Ugali forces itself into Team Kenya menu - Bathurst Notebook Day 2

Team Kenya members in a restaurant in Bathurst, Australia.

Team Kenya members in a restaurant in Bathurst, Australia.

Photo credit: Peter Njenga | Nation Media Group

What you need to know:

  • Over 150,000 visitors, many hikers and party goers, pour into this town annually.
  • The city has 76 major sporting events annually, with sport contributing significantly to its $1 billion (Sh125 billion) annual Gross Domestic Product figures.

In Bathurst, Australia

Ugali forces itself into Kenya menu

*****

Australian hosts are very considerate. Like Kim Bradbury of Mantra Hotel where Team Kenya is staying. She observed, with concern, the high amount of food left over by athletes but noticed the tray with boiled, yellow maize was being cleared in minutes.

She asked team co-ordinator John Kimetto if her menu was the problem. “Yes,” she was told. So she quickly surfed the net for popular Kenyan cuisine before confronting Kimetto with a checklist of githeri, greens and kachumbari that her chef would easily prepare. But not ugali.

However, team accountant Emmanuel Kimetto took up the ugali-making task. “He safeguards our money but he is not busy right now and is strong enough to cook ugali,” assured Kimetto.  Kim was happy with the deal.

Lights go out at 9pm...

*****

Some of us are streetwise. Visiting new places and adapting to local lifestyles is in our DNA. But I didn't think I could starve in any new place until I arrived in Bathurst in the dead of the night, thinking it had downtown, 24-hour eateries. Bathurst is a typical Australian town: Well-organised, clean, laid-back.

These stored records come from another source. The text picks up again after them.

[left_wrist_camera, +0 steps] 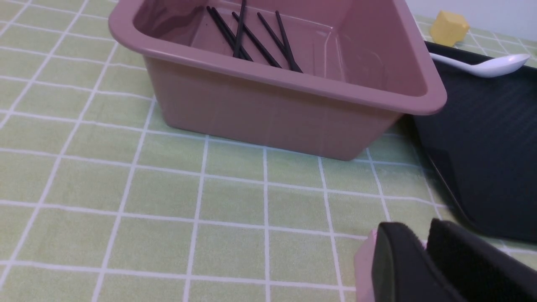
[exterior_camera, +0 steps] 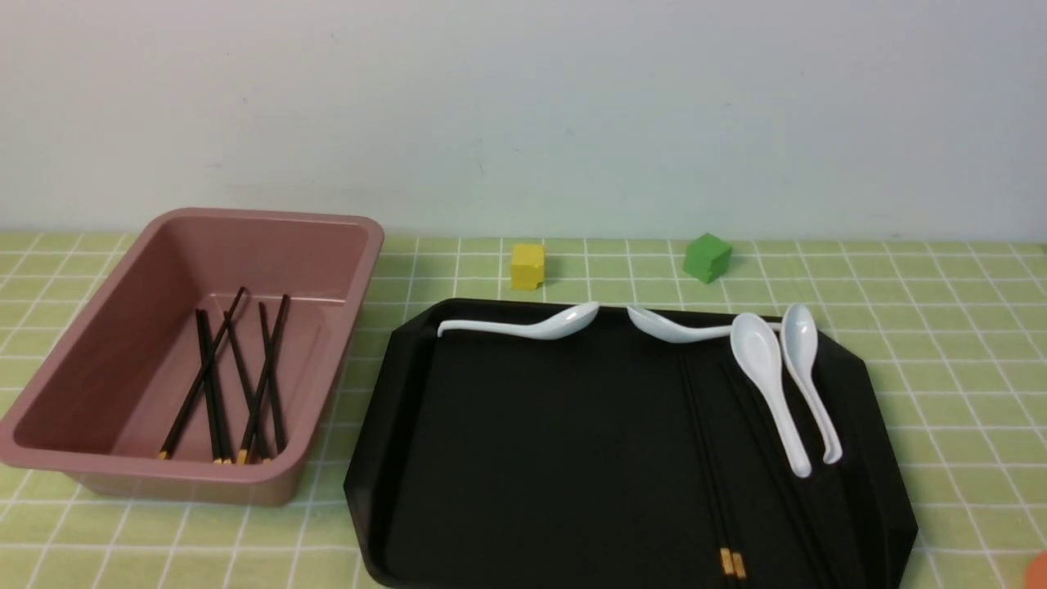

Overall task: On green tablecloth take chopsticks from black tray and put them in box.
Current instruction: 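Move the gripper over the chopsticks on the black tray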

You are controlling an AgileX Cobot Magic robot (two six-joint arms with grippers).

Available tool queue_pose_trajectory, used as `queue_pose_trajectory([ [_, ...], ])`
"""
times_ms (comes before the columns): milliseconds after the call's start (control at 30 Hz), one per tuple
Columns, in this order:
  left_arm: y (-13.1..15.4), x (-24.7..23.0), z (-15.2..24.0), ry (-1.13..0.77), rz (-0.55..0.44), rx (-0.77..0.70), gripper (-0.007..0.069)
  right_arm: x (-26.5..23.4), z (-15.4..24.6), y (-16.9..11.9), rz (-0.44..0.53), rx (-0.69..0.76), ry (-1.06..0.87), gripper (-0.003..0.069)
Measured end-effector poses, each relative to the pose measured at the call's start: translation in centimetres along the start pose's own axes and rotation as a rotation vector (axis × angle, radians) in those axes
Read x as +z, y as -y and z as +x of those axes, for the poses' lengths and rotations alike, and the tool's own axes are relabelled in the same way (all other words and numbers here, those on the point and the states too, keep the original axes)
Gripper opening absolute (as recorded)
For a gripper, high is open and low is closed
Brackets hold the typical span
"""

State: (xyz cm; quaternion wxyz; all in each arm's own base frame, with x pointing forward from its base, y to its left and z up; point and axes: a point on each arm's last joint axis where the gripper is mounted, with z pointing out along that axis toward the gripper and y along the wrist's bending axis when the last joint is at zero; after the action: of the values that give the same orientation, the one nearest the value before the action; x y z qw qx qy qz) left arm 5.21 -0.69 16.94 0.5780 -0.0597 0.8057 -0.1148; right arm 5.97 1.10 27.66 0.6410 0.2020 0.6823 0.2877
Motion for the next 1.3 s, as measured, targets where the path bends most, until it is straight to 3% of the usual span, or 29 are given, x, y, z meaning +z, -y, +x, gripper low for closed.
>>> queue_pose_trajectory([
  [100,0.0,0.0,0.0,0.000,0.000,0.000,0.0122,1.6,-1.4,-1.5,0.078,-0.179,-0.187,0.0037],
  [167,0.0,0.0,0.0,0.000,0.000,0.000,0.0124,4.1,-1.3,-1.5,0.203,-0.304,-0.497,-0.0007],
  [267,0.0,0.0,0.0,0.000,0.000,0.000,0.0124,6.2,-0.5,-0.6,0.342,-0.346,-0.871,-0.0010],
  [400,0.0,0.0,0.0,0.000,0.000,0.000,0.0123,9.1,1.5,1.2,0.398,-0.343,-1.156,-0.0010],
  [567,0.0,0.0,0.0,0.000,0.000,0.000,0.0123,11.5,2.9,0.4,0.240,-0.298,-1.222,-0.0001],
  [633,0.0,0.0,0.0,0.000,0.000,0.000,0.0123,13.2,3.6,-1.2,0.136,-0.282,-1.221,0.0004],
  [733,0.0,0.0,0.0,0.000,0.000,0.000,0.0123,14.9,4.5,-2.8,0.091,-0.298,-1.237,0.0005],
  [1067,0.0,0.0,0.0,0.000,0.000,0.000,0.0123,21.0,10.5,-5.4,0.331,-0.439,-1.343,0.0077],
  [1167,0.0,0.0,0.0,0.000,0.000,0.000,0.0123,22.9,12.6,-5.2,0.417,-0.439,-1.311,0.0174],
  [1300,0.0,0.0,0.0,0.000,0.000,0.000,0.0123,24.3,14.2,-4.4,0.438,-0.441,-1.275,0.0295],
])
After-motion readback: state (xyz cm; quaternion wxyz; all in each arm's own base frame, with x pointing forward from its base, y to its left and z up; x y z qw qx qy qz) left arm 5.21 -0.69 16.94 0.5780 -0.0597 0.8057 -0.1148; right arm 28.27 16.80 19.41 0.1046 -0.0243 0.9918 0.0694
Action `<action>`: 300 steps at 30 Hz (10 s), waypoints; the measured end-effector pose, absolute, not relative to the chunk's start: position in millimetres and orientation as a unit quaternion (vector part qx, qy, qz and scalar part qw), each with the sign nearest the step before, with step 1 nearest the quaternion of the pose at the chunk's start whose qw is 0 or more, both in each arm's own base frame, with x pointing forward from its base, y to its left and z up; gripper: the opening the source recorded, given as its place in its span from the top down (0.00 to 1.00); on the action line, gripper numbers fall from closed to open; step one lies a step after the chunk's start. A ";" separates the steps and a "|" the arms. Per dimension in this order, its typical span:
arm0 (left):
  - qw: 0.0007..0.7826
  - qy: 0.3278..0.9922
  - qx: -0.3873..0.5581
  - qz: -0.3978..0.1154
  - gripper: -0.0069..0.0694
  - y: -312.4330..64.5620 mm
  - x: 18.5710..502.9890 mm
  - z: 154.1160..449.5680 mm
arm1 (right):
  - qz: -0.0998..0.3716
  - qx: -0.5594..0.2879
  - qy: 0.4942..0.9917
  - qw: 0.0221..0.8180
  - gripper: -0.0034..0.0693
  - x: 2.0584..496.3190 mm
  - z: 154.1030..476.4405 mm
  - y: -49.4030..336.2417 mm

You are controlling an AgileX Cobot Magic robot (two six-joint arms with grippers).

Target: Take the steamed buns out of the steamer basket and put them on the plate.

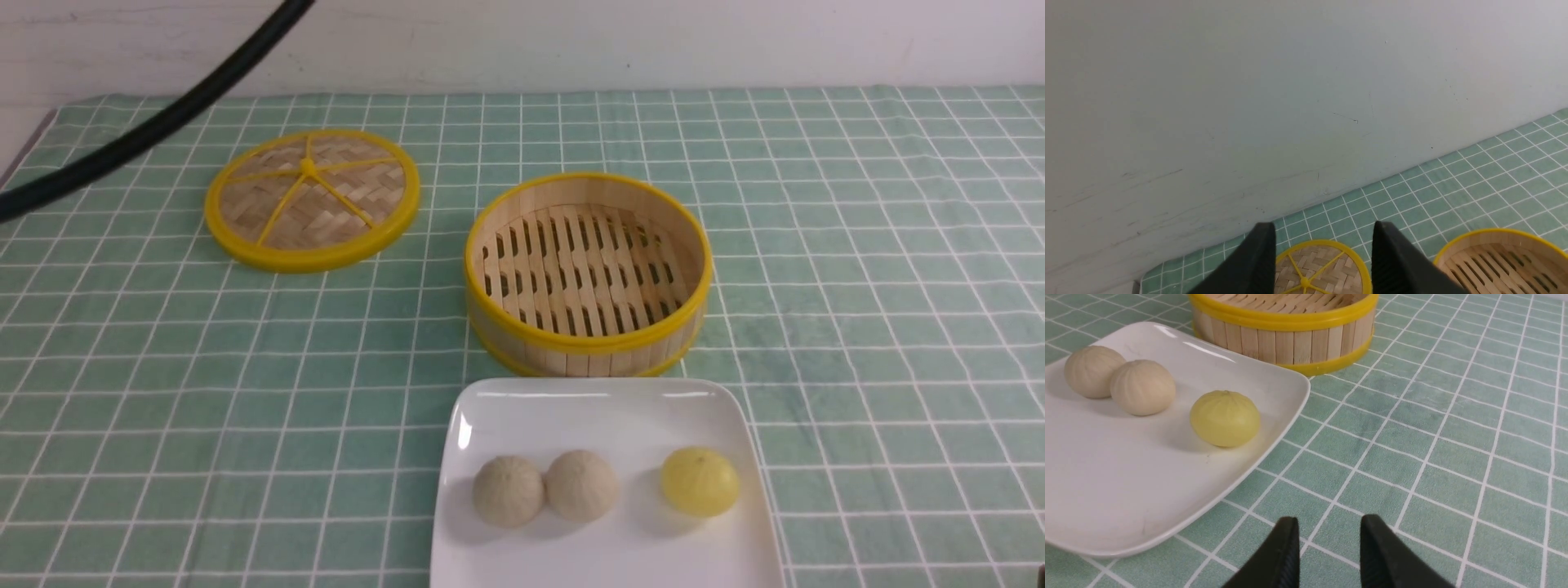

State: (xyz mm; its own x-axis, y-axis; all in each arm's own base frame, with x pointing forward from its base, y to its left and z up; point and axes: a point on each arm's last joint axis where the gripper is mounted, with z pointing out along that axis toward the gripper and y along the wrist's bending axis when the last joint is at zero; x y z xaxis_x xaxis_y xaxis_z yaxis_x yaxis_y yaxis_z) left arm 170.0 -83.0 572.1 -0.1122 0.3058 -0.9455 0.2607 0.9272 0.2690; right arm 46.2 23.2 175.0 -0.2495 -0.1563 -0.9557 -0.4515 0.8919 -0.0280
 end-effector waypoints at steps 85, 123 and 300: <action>0.455 0.888 0.039 0.048 0.46 -67.7 194.8 461.2 | -0.094 0.103 0.797 0.587 0.62 49.6 175.0 -14.4; 0.609 0.778 -0.148 0.046 0.46 20.4 50.3 182.1 | -0.094 0.103 0.797 0.587 0.62 49.6 174.9 -14.4; 0.598 0.800 -0.046 0.011 0.46 4.0 52.8 172.7 | 0.046 0.090 0.800 0.591 0.62 51.5 174.5 -2.1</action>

The Trip Advisor website, which reviews all small and big places, with rave reviews of far flung places like Mirema Drive, has little to say about this town which locks down from 9:00pm,  I realised as I slept hungry.

Bathurst is rich, active

*****

Don't get me wrong!

Bathurst is a rich, active city, the spiritual home of motorsport in Australia with the Mount Panorama 12-hour, non-stop racing, or a 1,000-kilometre-long circuit racing.

Over 150,000 visitors, many hikers and party goers, pour into this town annually.

The city has 76 major sporting events annually, with sport contributing significantly to its $1 billion (Sh125 billion) annual Gross Domestic Product figures.